= T-52 Enryu =

The T-52 Enryu is a rescue robot.

A rescue robot is a robot that is made to help the humans in areas that have been hit by a natural disaster such as an earthquake, tsunami, etc., or by a man-made disaster such as fires, car crashes, etc. There are many different types of rescue robots of different sizes and shapes. The T-52 Enryu (T-52援竜), sometimes referred to as "HyperRescueRobot", is a hydraulically operated robot, built to cut a path through debris for rescue workers, in the wake of an earthquake or other catastrophe.

As of 2006, the robot conducted a performance test at Nagaoka University of Technology and successfully lifted a car from a snowbank.

TMSUK developed the robot in cooperation with Kyoto University, the Kitakyushu Fire Department and Japan's National Research Institute of Fire and Disaster in Tokyo. The 3.5-metre-tall robot can either be driven from a cockpit positioned at the front of the robot or it can be controlled remotely as like its cousin the Banryu, it contains multiple CCD cameras which transmit to the remote driver - in this case, it has seven 6.8-megapixel CCD cams mounted on its "head", "torso" and "arms".

== Characteristics of T-52 Enryu ==
T-52 Enryu measures 3.5 meters in height, 2.4 meters in width, and weighs 5 tons. It has two 6-meter arms. Each arm could carry 500 kilograms and both arms combined can lift up to one ton. The robot runs on diesel fuel. It has a top speed of 3 km/h which is equivalent to most construction machines.

The robot does not have a program installed in it, need to be taught how to operate, or has any sensors to help it see because the human controls it. It does have a camera to help the human see where it is going when the human is using a remote to control it.

== History ==
T-52 Enryu was created by the TMSUK company in Munakata-City, Fukuoka, Japan. Founded in 2000, TMSUK has 20 employees.

The T-52 was created in 2004. The urge to build such advanced rescue robots begun after experts realized the amount of damage natural disasters did in the past decade alone. According to the Centre for Research on Epidemiology of Disasters (CRED) there was 3852 disasters in the last decade in which over three quarters of a million of people died, and cost an amount $960 billion to fix damaged buildings and help people pay their hospital bills.

== Operation ==
There is two methods to operate the T-52 Enryu: Operator sitting inside the robot and by remote control device.
In the first method, the driver has to climb inside the robot and manually control it just like if it was a construction machine. The downside of this method is that in some cases, it is too dangerous for a person to be inside the robot because other building could collapse onto the robot and smash it, or in case of a car crash, there could be the risk of explosions.
The second method is using a control remote to direct T-52 Enryu. When it comes to controlling the robot with the remote control device there is two options:

1. Master-slave control: This method directly transmits the moves of the human to the machine from a control center which gives the machine a more human-like motion. Since the operator does not have to be inside the robot to control it, this method is very efficient when there is danger of further collapse in the damaged area.

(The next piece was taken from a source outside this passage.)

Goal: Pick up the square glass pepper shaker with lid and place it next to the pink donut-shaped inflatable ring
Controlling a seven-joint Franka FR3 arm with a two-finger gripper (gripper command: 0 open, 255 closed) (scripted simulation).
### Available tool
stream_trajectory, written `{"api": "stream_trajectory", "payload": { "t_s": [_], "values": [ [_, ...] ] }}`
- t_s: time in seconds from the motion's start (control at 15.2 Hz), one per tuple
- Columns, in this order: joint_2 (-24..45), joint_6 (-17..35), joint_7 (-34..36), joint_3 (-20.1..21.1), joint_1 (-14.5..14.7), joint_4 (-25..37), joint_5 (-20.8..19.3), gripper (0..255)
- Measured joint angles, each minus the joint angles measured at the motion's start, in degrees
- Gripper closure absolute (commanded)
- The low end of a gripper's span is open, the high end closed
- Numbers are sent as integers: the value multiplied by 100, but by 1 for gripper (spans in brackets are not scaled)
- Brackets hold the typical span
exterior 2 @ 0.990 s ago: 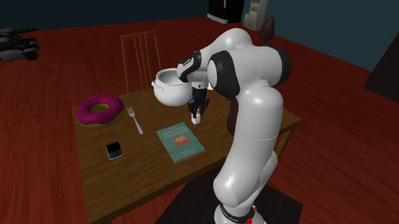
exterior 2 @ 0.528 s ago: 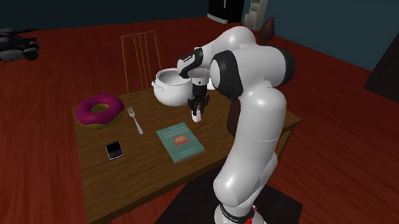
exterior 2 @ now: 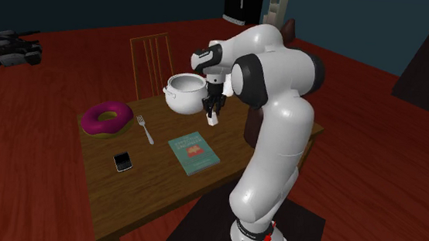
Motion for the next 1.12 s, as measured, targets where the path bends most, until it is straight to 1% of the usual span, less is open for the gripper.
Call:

2. Joystick control: This method is used when a more precise motion is needed. This method allows the control of single joints of the robot making it more precise than that of master-slave control.

== T-52 Enryu in action ==
The T-52 Enryu is used to lift heavy objects in areas damaged due to a natural disaster or car crashes. It can cut through metals and other materials to free people who are trapped. Also it helps clear the road for other vehicles to pass through. Last, T-52 Enryu can rip doors from cars to allow people to exit. It is mostly used in areas where it might be too dangerous for people to go to.